[[ INPUT open ]]

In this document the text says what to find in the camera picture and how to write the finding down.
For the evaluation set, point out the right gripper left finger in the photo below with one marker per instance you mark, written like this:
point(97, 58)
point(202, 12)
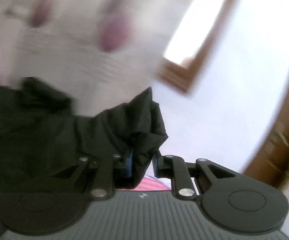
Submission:
point(107, 173)

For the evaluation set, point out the floral beige curtain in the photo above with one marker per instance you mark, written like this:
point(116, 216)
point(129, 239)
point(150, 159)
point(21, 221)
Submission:
point(99, 52)

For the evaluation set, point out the pink purple checked bedsheet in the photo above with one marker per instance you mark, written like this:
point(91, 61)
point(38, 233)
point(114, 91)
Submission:
point(151, 184)

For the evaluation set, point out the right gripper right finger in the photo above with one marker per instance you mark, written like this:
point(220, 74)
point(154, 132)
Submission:
point(179, 172)

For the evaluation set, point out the black jacket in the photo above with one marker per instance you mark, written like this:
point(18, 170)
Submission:
point(45, 149)

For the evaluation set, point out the brown wooden window frame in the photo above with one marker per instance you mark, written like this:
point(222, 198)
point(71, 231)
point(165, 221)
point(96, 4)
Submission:
point(182, 77)

[[ INPUT closed ]]

#### [TASK TO COMPLETE]
Filter the entries by the string "finger" and copy each matching line.

#### [WRITTEN RESPONSE]
For the evaluation set, point out the right gripper left finger in the photo below with one marker per instance you mark, written like this:
For the evaluation set, point out the right gripper right finger in the photo above with one marker per instance you mark, written like this:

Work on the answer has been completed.